To illustrate this, the following example shows how to apply 90 degree angle change to the z-axis:

std::vector<Slam_viewer::Camera_pose> poses;
poses = Slam_viewer::Viewer::load_camera_poses_from_file(".../path_to_frames_file.txt");
                
Slam_viewer::Quaternion correction;

correction.from_euler_in_degrees(0, 0, 90);

for(auto& pose: poses){
    pose.q = pose.q * correction;
}

• Using the binary: Applying a rotation to all cameras can be done by using the command -a <rx>,<ry>,<rz>. If we take the same example, applying 90 degree angle change to the z-axis is done by ./slam_viewer -a 0,0,90.

Meshlab (https://www.meshlab.net/) is an open source system for processing and editing 3D triangular meshes.
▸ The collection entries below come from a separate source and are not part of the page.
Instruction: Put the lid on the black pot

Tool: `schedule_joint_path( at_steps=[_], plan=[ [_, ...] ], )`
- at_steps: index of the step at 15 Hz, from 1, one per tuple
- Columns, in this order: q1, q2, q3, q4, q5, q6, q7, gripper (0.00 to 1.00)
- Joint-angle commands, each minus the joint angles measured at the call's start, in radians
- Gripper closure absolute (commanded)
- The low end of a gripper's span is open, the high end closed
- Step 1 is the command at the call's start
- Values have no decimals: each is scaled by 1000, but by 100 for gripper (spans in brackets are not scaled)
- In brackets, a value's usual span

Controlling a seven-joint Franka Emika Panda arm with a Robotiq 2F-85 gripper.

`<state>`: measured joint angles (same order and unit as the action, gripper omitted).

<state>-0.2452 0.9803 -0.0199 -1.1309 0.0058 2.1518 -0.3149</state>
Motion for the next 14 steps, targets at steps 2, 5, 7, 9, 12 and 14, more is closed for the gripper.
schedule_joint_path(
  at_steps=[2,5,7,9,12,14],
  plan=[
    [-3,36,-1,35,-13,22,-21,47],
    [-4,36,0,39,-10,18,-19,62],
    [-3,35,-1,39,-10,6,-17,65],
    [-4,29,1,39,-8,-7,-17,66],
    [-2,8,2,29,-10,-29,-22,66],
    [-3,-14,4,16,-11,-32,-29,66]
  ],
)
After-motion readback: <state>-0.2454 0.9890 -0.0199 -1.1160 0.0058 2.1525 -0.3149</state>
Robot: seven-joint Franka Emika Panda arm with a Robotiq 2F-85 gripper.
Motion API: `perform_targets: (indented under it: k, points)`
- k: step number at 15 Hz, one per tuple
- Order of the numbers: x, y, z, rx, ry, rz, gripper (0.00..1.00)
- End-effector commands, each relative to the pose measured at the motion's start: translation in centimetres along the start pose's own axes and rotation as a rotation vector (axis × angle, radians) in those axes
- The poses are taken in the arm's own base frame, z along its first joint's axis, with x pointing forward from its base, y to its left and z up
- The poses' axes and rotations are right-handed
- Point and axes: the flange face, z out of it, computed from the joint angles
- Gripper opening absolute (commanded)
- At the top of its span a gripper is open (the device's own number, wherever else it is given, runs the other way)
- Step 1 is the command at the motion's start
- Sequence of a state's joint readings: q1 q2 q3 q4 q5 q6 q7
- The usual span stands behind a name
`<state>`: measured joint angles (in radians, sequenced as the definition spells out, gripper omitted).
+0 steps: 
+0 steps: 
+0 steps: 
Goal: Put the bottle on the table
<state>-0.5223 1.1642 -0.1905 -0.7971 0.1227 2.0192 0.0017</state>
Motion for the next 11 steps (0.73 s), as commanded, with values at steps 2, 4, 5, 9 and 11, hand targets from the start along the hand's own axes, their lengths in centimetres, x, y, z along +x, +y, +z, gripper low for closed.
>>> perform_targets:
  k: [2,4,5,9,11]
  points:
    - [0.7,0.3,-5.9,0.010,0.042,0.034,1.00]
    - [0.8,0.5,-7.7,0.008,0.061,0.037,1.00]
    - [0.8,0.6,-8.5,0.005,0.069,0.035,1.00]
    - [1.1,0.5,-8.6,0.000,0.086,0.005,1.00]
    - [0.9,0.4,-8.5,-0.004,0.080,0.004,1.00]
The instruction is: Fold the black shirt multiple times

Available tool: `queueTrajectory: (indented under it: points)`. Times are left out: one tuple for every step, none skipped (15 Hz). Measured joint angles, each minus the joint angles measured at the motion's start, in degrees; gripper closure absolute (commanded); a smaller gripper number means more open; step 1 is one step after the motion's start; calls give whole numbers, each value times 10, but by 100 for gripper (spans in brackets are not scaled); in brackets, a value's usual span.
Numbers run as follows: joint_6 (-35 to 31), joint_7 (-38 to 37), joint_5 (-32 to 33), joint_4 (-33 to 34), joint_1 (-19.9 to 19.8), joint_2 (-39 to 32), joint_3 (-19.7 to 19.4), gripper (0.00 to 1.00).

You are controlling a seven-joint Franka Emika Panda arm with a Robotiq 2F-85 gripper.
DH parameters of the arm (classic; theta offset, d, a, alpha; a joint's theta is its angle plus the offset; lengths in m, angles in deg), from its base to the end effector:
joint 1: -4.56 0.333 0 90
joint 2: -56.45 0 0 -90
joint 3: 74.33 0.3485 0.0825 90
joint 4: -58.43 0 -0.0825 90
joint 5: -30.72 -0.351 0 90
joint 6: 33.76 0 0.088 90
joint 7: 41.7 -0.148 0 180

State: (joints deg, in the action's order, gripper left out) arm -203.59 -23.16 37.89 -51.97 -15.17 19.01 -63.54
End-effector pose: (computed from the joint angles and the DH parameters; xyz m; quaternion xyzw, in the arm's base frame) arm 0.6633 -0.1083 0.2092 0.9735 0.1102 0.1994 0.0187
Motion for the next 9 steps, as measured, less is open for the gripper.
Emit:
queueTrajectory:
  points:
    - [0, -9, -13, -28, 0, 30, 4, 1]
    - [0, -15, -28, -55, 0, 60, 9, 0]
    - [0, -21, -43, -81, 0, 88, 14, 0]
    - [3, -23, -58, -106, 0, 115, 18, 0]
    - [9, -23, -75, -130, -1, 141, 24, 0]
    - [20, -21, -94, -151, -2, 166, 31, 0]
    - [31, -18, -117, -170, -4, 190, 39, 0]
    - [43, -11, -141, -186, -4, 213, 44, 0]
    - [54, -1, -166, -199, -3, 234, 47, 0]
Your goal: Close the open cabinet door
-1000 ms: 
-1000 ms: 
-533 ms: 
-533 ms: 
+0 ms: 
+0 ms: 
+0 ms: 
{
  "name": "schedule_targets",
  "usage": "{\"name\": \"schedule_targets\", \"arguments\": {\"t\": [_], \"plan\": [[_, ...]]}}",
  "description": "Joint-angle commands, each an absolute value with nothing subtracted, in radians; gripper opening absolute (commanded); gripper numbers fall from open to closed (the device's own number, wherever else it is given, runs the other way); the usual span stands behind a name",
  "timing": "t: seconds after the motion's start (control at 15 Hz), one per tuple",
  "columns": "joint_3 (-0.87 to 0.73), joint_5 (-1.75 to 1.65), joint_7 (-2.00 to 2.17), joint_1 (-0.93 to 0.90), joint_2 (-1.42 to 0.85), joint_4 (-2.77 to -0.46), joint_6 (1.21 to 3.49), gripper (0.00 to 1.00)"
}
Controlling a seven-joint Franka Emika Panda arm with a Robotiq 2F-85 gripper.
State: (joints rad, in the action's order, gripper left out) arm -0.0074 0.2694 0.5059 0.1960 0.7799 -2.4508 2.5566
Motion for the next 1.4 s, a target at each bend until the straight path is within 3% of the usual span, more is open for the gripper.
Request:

It can read an render multiple 3D file formats include '.ply' used by our library.

The following figure shows a simple way to view the camera trajectory alongside with the 3D surface data reconstructed from the same set of camera frames:

We use a permissive BSD-3-Clause License which allows easy integration of our library in any project ever if it is closed source. However we motivate other developers to contribute to this open source project.

At the end we would like to give thanks to developers of two open source Github projects that has been used in Slam_viewer:

• linalg.h : Which is a header only library used for linear algebra computation in our library (link: https://github.com/sgorsten/linalg).

• cxxopts : Which is also a header only library used to process program options for our slam_viewer binary (but not used in the our library) (link: https://github.com/jarro2783/cxxopts).

Both These projects have permissive license which integrates well with BSD-3.